** Task to complete **
From the first line of the material below to the line containing "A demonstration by", repeat every line exactly and add nothing.

** Data for this exercise **
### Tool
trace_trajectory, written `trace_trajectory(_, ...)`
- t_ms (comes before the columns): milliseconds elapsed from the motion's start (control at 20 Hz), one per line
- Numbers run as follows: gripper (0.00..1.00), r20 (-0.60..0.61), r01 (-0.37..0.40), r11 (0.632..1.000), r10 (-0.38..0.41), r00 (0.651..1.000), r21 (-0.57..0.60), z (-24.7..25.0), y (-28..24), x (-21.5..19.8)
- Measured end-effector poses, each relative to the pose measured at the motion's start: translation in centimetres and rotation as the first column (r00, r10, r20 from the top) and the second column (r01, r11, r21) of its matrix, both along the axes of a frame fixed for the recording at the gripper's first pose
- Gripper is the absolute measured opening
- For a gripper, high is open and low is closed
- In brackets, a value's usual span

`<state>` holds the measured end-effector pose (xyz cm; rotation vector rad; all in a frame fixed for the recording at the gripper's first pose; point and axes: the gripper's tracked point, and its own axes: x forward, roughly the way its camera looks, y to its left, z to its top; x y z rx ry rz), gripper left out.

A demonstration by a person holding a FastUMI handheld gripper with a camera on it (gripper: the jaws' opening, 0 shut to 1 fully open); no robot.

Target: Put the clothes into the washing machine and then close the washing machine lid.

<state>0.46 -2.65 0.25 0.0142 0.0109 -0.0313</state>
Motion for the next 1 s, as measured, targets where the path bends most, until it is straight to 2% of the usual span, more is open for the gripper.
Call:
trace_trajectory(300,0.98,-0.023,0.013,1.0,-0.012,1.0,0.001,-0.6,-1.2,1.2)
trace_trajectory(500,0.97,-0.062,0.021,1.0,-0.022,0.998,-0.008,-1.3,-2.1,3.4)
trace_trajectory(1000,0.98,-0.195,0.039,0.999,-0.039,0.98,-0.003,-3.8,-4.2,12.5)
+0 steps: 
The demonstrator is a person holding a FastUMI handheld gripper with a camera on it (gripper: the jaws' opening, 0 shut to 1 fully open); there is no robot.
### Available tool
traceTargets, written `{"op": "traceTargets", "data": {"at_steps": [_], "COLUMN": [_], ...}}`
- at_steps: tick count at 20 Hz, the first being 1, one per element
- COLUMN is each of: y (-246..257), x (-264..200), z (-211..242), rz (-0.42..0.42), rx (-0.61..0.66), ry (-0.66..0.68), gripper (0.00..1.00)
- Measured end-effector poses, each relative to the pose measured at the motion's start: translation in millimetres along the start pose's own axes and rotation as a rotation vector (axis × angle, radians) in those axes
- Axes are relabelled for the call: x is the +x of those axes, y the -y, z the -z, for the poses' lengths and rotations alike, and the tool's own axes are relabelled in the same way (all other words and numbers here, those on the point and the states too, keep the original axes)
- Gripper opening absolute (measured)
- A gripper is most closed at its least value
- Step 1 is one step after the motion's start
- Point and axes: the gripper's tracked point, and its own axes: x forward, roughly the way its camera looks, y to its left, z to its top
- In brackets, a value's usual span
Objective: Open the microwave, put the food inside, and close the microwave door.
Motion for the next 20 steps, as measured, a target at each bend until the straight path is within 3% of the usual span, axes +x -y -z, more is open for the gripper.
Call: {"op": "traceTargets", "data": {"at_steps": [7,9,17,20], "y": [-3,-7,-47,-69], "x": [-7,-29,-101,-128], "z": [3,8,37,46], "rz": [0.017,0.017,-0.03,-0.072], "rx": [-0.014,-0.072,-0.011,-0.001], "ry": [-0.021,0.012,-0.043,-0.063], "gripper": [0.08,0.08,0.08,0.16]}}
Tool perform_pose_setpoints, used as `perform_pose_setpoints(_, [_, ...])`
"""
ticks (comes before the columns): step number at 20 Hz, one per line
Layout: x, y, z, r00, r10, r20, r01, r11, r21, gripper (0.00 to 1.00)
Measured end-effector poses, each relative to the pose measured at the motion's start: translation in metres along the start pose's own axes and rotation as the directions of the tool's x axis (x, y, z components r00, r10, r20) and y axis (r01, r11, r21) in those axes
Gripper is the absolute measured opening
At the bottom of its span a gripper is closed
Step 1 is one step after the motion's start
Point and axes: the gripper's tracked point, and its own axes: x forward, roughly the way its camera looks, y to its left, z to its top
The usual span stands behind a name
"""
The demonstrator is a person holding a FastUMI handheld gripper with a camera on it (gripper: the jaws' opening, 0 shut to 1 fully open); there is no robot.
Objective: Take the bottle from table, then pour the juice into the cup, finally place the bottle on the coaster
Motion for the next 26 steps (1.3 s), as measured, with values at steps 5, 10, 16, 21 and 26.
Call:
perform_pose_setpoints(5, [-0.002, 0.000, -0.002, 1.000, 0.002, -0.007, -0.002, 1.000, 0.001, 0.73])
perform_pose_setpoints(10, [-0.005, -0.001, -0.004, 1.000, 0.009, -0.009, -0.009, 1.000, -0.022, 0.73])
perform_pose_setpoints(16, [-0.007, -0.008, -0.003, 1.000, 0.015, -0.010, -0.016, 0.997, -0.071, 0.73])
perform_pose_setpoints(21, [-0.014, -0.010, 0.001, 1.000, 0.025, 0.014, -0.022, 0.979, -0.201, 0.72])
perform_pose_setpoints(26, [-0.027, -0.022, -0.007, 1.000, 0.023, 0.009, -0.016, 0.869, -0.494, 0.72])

** Task result **
### Tool
trace_trajectory, written `trace_trajectory(_, ...)`
- t_ms (comes before the columns): milliseconds elapsed from the motion's start (control at 20 Hz), one per line
- Numbers run as follows: gripper (0.00..1.00), r20 (-0.60..0.61), r01 (-0.37..0.40), r11 (0.632..1.000), r10 (-0.38..0.41), r00 (0.651..1.000), r21 (-0.57..0.60), z (-24.7..25.0), y (-28..24), x (-21.5..19.8)
- Measured end-effector poses, each relative to the pose measured at the motion's start: translation in centimetres and rotation as the first column (r00, r10, r20 from the top) and the second column (r01, r11, r21) of its matrix, both along the axes of a frame fixed for the recording at the gripper's first pose
- Gripper is the absolute measured opening
- For a gripper, high is open and low is closed
- In brackets, a value's usual span

`<state>` holds the measured end-effector pose (xyz cm; rotation vector rad; all in a frame fixed for the recording at the gripper's first pose; point and axes: the gripper's tracked point, and its own axes: x forward, roughly the way its camera looks, y to its left, z to its top; x y z rx ry rz), gripper left out.

A demonstration by a person holding a FastUMI handheld gripper with a camera on it (gripper: the jaws' opening, 0 shut to 1 fully open); no robot.

The answer requires no further additions.